Perhaps they should ask Captain Wu these questions. I do not know the source of his orders. I am certain that they came from his chain of command, however. Min-xue closed his eyes, leaning back in his chair, regulating his breathing. Richard couldn't do anything about the roughness of the seat against Min-xue's back, or the way the vibration of the engines rattled through the ship as a controlled burn accelerated them toward the Montreal, but he could — and did — dim the Gordon Lightfoot 's interior illumination.
“Thank you, Richard,” Min-xue said out loud. He turned his head to press his face to the cold glass of the portal, a gesture Richard saw a lot among his pilots. His pilots. With their hair-trigger reflexes and enhanced senses that made the simplest navigation through daily life an act of courage and endurance. His pilots. Richard's pilots. Richard's ticket to the stars.
And telling Riel I accept her offer of citizenship would make it that much easier to be certain I get there. Eventually.
“You're welcome. Min-xue, I'd like your permission to adjust your wetware somewhat.”
“What are you going to do?” Min-xue didn't open his eyes, but the creases at the corners eased as Richard bumped the light level down again.
“Update the protections and start low-level monitoring on your nanosurgeons.”
There's a problem? You have doubts about the worldwire?
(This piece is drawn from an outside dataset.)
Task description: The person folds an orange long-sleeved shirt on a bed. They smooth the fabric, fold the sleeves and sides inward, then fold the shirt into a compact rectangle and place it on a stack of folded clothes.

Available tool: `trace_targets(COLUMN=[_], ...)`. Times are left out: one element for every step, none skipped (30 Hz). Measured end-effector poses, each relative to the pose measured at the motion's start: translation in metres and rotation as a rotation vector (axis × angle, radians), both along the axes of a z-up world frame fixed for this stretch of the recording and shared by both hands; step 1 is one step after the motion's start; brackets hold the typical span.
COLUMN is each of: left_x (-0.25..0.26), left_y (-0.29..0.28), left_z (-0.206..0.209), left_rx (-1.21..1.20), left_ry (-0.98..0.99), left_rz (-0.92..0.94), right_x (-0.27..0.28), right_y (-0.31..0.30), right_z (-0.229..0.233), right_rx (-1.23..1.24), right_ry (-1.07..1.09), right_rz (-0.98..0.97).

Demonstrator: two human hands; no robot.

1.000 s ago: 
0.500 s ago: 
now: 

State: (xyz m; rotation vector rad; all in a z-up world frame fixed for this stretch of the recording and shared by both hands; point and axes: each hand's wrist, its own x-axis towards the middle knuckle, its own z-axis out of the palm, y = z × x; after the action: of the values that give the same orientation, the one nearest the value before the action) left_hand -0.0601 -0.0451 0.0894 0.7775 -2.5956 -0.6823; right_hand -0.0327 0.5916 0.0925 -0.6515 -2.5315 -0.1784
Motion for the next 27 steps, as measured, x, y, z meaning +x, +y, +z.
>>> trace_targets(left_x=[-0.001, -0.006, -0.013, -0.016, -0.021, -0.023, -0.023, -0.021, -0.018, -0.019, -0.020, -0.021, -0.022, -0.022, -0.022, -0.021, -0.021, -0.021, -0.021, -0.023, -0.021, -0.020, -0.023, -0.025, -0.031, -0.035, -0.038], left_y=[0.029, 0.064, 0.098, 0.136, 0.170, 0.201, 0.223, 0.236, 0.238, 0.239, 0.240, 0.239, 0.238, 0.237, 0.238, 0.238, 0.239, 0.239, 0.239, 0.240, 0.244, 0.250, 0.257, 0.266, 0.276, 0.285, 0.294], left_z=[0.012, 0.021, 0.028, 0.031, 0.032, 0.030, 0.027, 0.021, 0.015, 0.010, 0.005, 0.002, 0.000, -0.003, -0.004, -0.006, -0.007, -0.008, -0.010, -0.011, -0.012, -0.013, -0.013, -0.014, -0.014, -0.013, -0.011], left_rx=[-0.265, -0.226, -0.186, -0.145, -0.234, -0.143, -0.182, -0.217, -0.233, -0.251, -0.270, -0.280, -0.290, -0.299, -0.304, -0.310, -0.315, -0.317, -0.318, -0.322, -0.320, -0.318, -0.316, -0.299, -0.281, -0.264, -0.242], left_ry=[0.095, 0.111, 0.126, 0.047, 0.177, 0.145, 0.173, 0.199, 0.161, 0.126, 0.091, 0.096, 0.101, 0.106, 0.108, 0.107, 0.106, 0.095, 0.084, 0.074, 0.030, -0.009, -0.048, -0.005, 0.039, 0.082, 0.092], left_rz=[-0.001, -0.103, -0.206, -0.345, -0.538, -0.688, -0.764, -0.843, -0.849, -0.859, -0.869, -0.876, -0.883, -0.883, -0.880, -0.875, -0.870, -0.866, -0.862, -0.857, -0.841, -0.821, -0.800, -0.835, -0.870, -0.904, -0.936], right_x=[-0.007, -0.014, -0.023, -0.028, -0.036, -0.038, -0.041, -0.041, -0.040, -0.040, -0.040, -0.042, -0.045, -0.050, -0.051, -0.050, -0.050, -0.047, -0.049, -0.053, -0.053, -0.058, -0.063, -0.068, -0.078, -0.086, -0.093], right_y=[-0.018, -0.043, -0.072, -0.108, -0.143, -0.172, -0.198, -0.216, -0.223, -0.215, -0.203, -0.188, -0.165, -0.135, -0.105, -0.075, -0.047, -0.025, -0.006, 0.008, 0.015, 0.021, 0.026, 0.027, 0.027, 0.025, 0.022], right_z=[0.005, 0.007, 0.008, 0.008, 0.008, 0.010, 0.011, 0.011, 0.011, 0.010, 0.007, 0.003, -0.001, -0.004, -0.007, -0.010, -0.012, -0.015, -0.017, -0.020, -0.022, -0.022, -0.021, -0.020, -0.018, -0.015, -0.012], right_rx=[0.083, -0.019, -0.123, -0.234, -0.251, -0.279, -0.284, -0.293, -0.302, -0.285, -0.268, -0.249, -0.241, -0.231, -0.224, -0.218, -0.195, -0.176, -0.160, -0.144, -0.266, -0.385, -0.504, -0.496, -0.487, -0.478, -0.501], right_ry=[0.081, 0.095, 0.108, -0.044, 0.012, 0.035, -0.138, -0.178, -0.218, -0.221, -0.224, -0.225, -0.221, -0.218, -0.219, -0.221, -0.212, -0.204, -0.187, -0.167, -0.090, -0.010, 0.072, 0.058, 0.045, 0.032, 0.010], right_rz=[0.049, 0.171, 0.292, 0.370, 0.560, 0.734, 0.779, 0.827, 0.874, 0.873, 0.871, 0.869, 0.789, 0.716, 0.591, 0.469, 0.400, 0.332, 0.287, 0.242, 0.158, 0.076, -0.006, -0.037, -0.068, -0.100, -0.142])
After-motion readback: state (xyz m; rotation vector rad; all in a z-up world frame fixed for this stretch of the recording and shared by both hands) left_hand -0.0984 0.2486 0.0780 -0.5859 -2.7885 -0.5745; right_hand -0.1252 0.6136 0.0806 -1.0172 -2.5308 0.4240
If Richard had a lip, he would have been chewing it. His pilots. And not, frankly, just his pathway to other worlds, but personal friends, all three of them. Well, his friends or Alan's, and there was no practical difference between the two.
Mad as they were.
He'd been unable to save Trevor Koske and Leah Castaign. Humans would persist in being human. “Preventative measures. I'm having the same conversation with Jen and Patty right now.”
You're not telling me everything, Richard.
“I can't.” But closer monitoring of Min-xue's nanotech would give him a further glimpse into the Chinese programming techniques, and besides, he was worried about the unexplained dieoffs in Charlie's ecospheres… and more worried that he hadn't noticed it happening.
Min-xue opened his eyes. His hands curved in to the hand grips molded to the edge of his seat, useful in zero gravity, now useful to push himself forward against the thrust that pressed him back into his seat. “This is the life I have chosen.” He gave his head a sideways shake. “All right,” he said, tightening his grip on the handholds. “All right. And Richard?”